WHAT NEEDS TO BE DONE: Reproduce the listing in full, pictures excluded.

INFORMATION SHOWN:
────────────────────────────────────────
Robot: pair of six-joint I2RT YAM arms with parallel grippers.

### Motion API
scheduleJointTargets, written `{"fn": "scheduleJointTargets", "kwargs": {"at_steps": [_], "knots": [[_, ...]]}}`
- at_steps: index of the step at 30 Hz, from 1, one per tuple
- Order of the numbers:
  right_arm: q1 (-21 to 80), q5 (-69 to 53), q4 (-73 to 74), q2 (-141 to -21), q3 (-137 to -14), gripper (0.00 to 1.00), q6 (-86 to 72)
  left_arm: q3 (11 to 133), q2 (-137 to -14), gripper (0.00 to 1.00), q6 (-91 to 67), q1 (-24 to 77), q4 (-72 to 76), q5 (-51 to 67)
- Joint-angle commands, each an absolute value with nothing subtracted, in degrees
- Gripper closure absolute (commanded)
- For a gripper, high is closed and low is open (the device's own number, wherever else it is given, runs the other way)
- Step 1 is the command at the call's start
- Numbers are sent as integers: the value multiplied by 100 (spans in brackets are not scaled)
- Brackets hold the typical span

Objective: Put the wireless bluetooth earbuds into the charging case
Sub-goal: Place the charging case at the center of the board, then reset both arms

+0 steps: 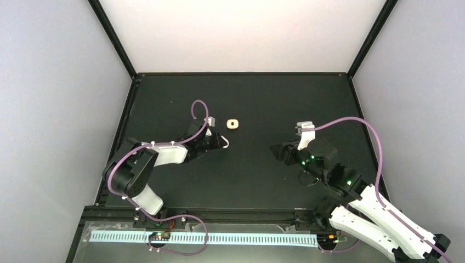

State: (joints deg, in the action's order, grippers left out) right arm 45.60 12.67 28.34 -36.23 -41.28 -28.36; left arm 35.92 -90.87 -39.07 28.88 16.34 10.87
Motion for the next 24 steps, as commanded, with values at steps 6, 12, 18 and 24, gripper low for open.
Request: {"fn": "scheduleJointTargets", "kwargs": {"at_steps": [6, 12, 18, 24], "knots": [[4538, 1568, 3009, -3463, -4446, 16, -2568, 3851, -9494, 44, -3991, 2799, 1147, 1095], [4543, 1729, 2993, -3429, -4596, 4, -2494, 3986, -8726, 1, -4011, 2803, -123, 319], [4541, 2920, 2848, -3384, -4545, 0, -3060, 4484, -7402, 1, -4243, 2842, -2288, -1158], [4537, 3769, 2529, -3185, -4255, 0, -3197, 4301, -5861, 1, -3906, 2917, -2604, -1397]]}}
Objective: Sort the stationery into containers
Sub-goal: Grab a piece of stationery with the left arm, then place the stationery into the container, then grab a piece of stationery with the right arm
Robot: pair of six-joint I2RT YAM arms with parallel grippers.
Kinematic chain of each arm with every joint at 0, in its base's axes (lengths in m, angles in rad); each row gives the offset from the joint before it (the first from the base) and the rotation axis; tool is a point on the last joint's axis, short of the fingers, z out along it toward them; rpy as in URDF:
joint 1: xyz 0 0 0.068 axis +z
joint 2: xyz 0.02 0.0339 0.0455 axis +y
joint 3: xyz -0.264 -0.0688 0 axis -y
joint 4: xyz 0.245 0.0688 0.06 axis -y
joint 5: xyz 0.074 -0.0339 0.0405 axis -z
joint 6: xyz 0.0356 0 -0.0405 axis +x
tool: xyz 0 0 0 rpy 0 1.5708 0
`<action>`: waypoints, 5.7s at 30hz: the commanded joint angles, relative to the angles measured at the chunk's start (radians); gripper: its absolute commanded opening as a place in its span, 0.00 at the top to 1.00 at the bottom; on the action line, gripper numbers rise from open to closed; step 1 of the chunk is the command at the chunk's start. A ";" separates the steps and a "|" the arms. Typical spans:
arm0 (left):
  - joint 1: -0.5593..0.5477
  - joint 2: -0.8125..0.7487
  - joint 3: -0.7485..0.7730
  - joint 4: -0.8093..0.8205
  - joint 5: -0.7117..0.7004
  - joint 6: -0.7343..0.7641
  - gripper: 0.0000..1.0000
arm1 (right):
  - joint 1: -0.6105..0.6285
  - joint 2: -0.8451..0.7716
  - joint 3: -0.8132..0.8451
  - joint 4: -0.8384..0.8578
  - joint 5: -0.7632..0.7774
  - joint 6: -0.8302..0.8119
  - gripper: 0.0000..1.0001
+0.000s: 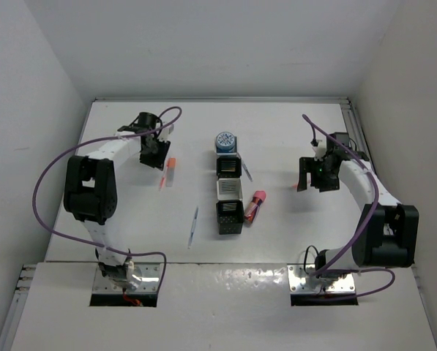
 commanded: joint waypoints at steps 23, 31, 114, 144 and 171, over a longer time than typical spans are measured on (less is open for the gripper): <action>-0.010 0.176 0.127 0.036 0.035 0.019 0.58 | -0.005 0.027 0.042 0.000 -0.032 0.003 0.25; -0.010 0.236 0.141 0.067 -0.020 0.001 0.62 | -0.005 0.032 0.053 -0.011 -0.048 0.003 0.30; -0.211 -0.370 0.072 0.391 0.285 0.023 0.28 | -0.014 0.256 0.219 -0.094 0.307 0.557 0.48; -0.006 -0.413 -0.157 0.478 0.464 -0.180 0.30 | -0.131 0.655 0.535 -0.170 0.198 0.617 0.47; 0.056 -0.531 -0.181 0.500 0.492 -0.219 0.22 | -0.111 0.353 0.469 -0.169 -0.124 0.606 1.00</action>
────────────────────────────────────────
PROBLEM SOLUTION:
Robot: pair of six-joint I2RT YAM arms with parallel grippers.

### Motion API
scheduleJointTargets, written `{"fn": "scheduleJointTargets", "kwargs": {"at_steps": [_], "knots": [[_, ...]]}}`
- at_steps: index of the step at 30 Hz, from 1, one per tuple
- Order of the numbers:
  right_arm: q1 (-21 to 80), q5 (-69 to 53), q4 (-73 to 74), q2 (-141 to -21), q3 (-137 to -14), gripper (0.00 to 1.00), q6 (-86 to 72)
  left_arm: q3 (11 to 133), q2 (-137 to -14), gripper (0.00 to 1.00), q6 (-91 to 67), q1 (-24 to 77), q4 (-72 to 76), q5 (-51 to 67)
- Joint-angle commands, each an absolute value with nothing subtracted, in degrees
- Gripper closure absolute (commanded)
- For a gripper, high is closed and low is open (the device's own number, wherever else it is given, runs the other way)
- Step 1 is the command at the call's start
- Numbers are sent as integers: the value multiplied by 100 (spans in brackets are not scaled)
- Brackets hold the typical span

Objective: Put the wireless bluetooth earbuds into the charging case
Sub-goal: Place the charging case at the center of the board, then reset both arms

+0 steps: 

State: (joints deg, in the action's order, grippers left out) right arm 45.60 12.67 28.34 -36.23 -41.28 -28.36; left arm 35.92 -90.87 -39.07 28.88 16.34 10.87
Motion for the next 24 steps, as commanded, with values at steps 6, 12, 18 and 24, gripper low for open.
Request: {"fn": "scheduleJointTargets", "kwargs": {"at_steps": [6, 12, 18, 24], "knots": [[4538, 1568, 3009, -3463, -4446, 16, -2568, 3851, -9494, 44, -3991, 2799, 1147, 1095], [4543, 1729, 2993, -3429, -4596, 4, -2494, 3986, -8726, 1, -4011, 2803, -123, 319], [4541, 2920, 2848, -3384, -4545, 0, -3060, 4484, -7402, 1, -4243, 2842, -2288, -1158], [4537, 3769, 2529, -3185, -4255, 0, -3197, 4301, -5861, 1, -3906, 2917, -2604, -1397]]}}
Objective: Sort the stationery into containers
Sub-goal: Grab a piece of stationery with the left arm, then place the stationery into the container, then grab a piece of stationery with the right arm
Robot: pair of six-joint I2RT YAM arms with parallel grippers.
Kinematic chain of each arm with every joint at 0, in its base's axes (lengths in m, angles in rad); each row gives the offset from the joint before it (the first from the base) and the rotation axis; tool is a point on the last joint's axis, short of the fingers, z out along it toward them; rpy as in URDF:
joint 1: xyz 0 0 0.068 axis +z
joint 2: xyz 0.02 0.0339 0.0455 axis +y
joint 3: xyz -0.264 -0.0688 0 axis -y
joint 4: xyz 0.245 0.0688 0.06 axis -y
joint 5: xyz 0.074 -0.0339 0.0405 axis -z
joint 6: xyz 0.0356 0 -0.0405 axis +x
tool: xyz 0 0 0 rpy 0 1.5708 0
`<action>`: waypoints, 5.7s at 30hz: the commanded joint angles, relative to the angles measured at the chunk's start (radians); gripper: its absolute commanded opening as a place in its span, 0.00 at the top to 1.00 at the bottom; on the action line, gripper numbers rise from open to closed; step 1 of the chunk is the command at the chunk's start. A ";" separates the steps and a "|" the arms. Typical spans:
arm0 (left):
  - joint 1: -0.5593..0.5477
  - joint 2: -0.8125..0.7487
  - joint 3: -0.7485..0.7730
  - joint 4: -0.8093..0.8205
  - joint 5: -0.7117..0.7004
  - joint 6: -0.7343..0.7641
  - gripper: 0.0000..1.0000
arm1 (right):
  - joint 1: -0.6105..0.6285
  - joint 2: -0.8451..0.7716
  - joint 3: -0.8132..0.8451
  - joint 4: -0.8384..0.8578
  - joint 5: -0.7632..0.7774
  - joint 6: -0.8302..0.8119
  - gripper: 0.0000..1.0001
+0.000s: 
 commanded: joint waypoints at steps 23, 31, 114, 144 and 171, over a longer time than typical spans are measured on (less is open for the gripper): <action>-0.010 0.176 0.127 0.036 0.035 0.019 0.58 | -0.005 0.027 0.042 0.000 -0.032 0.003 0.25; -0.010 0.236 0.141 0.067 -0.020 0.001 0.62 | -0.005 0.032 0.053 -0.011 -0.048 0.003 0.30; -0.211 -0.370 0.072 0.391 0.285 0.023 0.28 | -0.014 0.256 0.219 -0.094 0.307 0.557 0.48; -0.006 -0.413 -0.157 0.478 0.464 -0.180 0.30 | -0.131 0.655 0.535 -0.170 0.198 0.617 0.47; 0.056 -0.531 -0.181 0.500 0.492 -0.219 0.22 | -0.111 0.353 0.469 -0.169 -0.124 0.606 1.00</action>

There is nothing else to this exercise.